Task item
Exactly how many lines in this data contain the word "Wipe"? Only the number should be given.

Dataset extract
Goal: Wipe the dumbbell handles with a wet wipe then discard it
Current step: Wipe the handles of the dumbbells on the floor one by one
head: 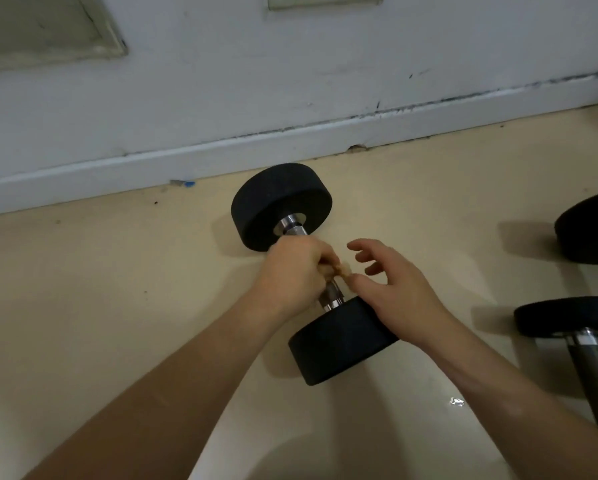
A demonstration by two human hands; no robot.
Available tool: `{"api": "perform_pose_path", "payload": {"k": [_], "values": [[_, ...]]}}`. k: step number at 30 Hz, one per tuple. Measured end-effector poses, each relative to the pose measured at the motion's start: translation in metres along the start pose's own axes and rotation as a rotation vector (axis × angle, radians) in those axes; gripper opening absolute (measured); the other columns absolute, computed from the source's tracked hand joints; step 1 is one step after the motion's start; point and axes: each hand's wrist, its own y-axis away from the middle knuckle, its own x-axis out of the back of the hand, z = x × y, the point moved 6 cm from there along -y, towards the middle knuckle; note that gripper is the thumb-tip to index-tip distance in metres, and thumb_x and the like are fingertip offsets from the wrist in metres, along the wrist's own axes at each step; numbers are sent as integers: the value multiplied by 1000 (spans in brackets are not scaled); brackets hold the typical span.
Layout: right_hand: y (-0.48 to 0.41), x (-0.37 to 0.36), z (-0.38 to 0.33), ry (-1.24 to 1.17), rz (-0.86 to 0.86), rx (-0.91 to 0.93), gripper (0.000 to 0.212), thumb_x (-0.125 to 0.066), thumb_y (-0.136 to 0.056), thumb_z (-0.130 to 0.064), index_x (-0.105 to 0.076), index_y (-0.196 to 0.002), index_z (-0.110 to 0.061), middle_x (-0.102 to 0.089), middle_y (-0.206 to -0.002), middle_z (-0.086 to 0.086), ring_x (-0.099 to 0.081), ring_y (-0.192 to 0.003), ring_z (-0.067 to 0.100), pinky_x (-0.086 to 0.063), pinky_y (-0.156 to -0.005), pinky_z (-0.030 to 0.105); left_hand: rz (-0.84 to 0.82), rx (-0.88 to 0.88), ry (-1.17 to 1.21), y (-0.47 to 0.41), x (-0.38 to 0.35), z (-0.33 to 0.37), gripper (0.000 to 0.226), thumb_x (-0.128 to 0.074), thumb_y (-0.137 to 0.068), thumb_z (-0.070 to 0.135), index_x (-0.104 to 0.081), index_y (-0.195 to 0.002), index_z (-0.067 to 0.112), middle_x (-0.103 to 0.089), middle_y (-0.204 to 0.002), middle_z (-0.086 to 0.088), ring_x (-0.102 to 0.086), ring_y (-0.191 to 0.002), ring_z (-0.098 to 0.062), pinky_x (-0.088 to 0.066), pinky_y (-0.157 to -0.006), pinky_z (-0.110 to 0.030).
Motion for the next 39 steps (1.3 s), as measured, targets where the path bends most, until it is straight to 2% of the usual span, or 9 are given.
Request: {"api": "perform_pose_path", "payload": {"k": [7,10,14,21,26,29,32,35,39], "values": [[5,-7,-8,-35,115,116,39,-57,-80,-27,-57,-119,-32,-54,-104,-8,-51,-91,5,-40,-69,19,366,55,8,-2,20,-39,15,-63,-86,11,-74,-96,14,-66,-98,-2,-59,-87,-13,-46,-77,-23],[5,10,1,37,266,78,24,-55,-83,-26,-65,-106,-28,-54,-96,-4,-50,-83,7,-37,-64,18,226,-11,164,17,5,-32,18,-67,-85,11,-74,-100,17,-68,-102,2,-61,-92,-6,-50,-87,-23],[23,29,-9,605,280,53,37,-30,-95,-42,-58,-88,-19,-49,-79,-1,-54,-77,21,-38,-59,31,137,-142,50,20,-6,-12,19,-65,-87,15,-73,-104,18,-70,-100,2,-63,-90,-8,-49,-85,-20],[41,13,-6,623,34,-44,91,-25,-78,-81,-12,-145,-19,-48,-128,8,-49,-111,26,-47,-87,38,328,29,-97,-19,8,-21,21,-52,-93,19,-67,-108,17,-66,-97,-3,-59,-82,-14,-43,-72,-21],[24,23,20,329,-56,-140,89,-36,-76,-77,-2,-147,-35,-29,-151,5,-38,-130,28,-40,-101,44,220,-45,-9,-11,-10,4,17,-59,-90,18,-68,-104,18,-65,-97,3,-54,-79,-3,-40,-69,-8],[20,25,26,207,-51,-102,87,-29,-65,-84,3,-140,-54,-16,-157,-3,-36,-133,28,-37,-104,49,51,-246,1,1,-26,21,15,-63,-86,15,-71,-99,17,-65,-95,1,-59,-82,-12,-52,-76,-29],[20,25,27,186,-66,-64,77,-25,-62,-86,-1,-132,-66,-18,-156,-4,-36,-133,30,-36,-104,51,-24,-289,-63,-8,-23,19,19,-65,-85,17,-71,-103,18,-66,-95,2,-60,-85,-11,-52,-79,-29],[22,23,26,249,-97,-72,73,-25,-69,-85,-1,-134,-64,-16,-157,-1,-32,-135,33,-33,-105,53,130,19,-49,-23,-5,4,19,-59,-90,18,-70,-105,21,-67,-94,8,-59,-80,-5,-48,-74,-19],[31,17,19,438,-113,-55,86,-26,-76,-83,20,-140,-49,1,-160,4,-26,-139,35,-33,-107,52,261,440,611,6,9,-3,15,-61,-88,13,-70,-100,18,-72,-85,0,-69,-69,-10,-57,-66,-23]]}}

Response for this exercise
2